◆ **WORK INSTRUCTIONS**:
The full data must be written out exactly, with every line included.

[DATASET EXTRACT — start]

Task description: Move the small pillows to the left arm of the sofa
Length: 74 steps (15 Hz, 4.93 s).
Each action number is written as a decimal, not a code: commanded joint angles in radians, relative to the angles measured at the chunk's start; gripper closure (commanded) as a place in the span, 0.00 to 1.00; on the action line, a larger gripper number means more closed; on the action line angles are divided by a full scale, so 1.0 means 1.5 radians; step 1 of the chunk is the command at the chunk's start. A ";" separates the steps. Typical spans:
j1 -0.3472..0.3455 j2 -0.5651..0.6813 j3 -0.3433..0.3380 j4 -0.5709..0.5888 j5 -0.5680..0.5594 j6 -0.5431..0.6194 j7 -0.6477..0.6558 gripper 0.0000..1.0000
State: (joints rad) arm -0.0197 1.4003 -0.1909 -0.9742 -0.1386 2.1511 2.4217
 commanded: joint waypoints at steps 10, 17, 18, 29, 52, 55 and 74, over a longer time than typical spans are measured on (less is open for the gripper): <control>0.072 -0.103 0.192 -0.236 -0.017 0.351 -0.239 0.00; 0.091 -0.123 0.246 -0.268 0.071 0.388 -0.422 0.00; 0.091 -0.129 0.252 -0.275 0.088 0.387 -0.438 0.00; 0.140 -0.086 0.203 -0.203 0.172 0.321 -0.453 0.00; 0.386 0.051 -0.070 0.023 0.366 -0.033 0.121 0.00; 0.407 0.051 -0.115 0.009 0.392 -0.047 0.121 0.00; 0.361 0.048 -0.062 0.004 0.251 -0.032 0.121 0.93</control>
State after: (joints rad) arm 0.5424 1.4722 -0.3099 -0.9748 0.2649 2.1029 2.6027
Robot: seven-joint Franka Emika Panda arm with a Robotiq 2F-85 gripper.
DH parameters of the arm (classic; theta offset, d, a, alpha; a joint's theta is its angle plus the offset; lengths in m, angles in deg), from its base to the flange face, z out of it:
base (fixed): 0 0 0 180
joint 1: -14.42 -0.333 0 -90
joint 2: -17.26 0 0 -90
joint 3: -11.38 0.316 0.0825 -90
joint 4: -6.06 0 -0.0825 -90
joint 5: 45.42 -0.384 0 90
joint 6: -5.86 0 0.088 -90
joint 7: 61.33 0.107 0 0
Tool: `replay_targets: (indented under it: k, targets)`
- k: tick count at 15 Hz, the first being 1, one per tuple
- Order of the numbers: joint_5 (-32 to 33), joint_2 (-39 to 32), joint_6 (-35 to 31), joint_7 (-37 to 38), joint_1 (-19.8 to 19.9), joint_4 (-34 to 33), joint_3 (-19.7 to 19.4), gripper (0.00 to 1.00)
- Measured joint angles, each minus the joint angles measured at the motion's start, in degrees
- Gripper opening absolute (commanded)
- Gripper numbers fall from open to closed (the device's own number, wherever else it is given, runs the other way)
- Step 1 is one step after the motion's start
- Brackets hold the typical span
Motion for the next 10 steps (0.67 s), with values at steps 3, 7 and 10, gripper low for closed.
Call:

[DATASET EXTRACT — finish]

◆ **OUTPUT FOR THIS EXERCISE**:
Task description: Move the small pillows to the left arm of the sofa
Length: 74 steps (15 Hz, 4.93 s).
Each action number is written as a decimal, not a code: commanded joint angles in radians, relative to the angles measured at the chunk's start; gripper closure (commanded) as a place in the span, 0.00 to 1.00; on the action line, a larger gripper number means more closed; on the action line angles are divided by a full scale, so 1.0 means 1.5 radians; step 1 of the chunk is the command at the chunk's start. A ";" separates the steps. Typical spans:
j1 -0.3472..0.3455 j2 -0.5651..0.6813 j3 -0.3433..0.3380 j4 -0.5709..0.5888 j5 -0.5680..0.5594 j6 -0.5431..0.6194 j7 -0.6477..0.6558 gripper 0.0000..1.0000
State: (joints rad) arm -0.0197 1.4003 -0.1909 -0.9742 -0.1386 2.1511 2.4217
 commanded: joint waypoints at steps 10, 17, 18, 29, 52, 55 and 74, over a longer time than typical spans are measured on (less is open for the gripper): <control>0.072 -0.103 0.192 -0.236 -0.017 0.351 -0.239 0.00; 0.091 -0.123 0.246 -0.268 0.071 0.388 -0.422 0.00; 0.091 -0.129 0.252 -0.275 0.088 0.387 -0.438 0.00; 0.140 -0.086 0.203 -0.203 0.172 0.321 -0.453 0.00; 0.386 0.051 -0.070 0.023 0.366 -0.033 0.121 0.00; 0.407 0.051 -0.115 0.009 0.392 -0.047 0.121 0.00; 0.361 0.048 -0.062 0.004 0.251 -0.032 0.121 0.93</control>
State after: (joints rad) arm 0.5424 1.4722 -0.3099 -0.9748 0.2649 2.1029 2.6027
Robot: seven-joint Franka Emika Panda arm with a Robotiq 2F-85 gripper.
DH parameters of the arm (classic; theta offset, d, a, alpha; a joint's theta is its angle plus the offset; lengths in m, angles in deg), from its base to the flange face, z out of it:
base (fixed): 0 0 0 180
joint 1: -14.42 -0.333 0 -90
joint 2: -17.26 0 0 -90
joint 3: -11.38 0.316 0.0825 -90
joint 4: -6.06 0 -0.0825 -90
joint 5: 45.42 -0.384 0 90
joint 6: -5.86 0 0.088 -90
joint 7: 61.33 0.107 0 0
Tool: `replay_targets: (indented under it: k, targets)`
- k: tick count at 15 Hz, the first being 1, one per tuple
- Order of the numbers: joint_5 (-32 to 33), joint_2 (-39 to 32), joint_6 (-35 to 31), joint_7 (-37 to 38), joint_1 (-19.8 to 19.9), joint_4 (-34 to 33), joint_3 (-19.7 to 19.4), gripper (0.00 to 1.00)
- Measured joint angles, each minus the joint angles measured at the motion's start, in degrees
- Gripper opening absolute (commanded)
- Gripper numbers fall from open to closed (the device's own number, wherever else it is given, runs the other way)
- Step 1 is one step after the motion's start
- Brackets hold the typical span
Motion for the next 10 steps (0.67 s), with values at steps 3, 7 and 10, gripper low for closed.
Call:

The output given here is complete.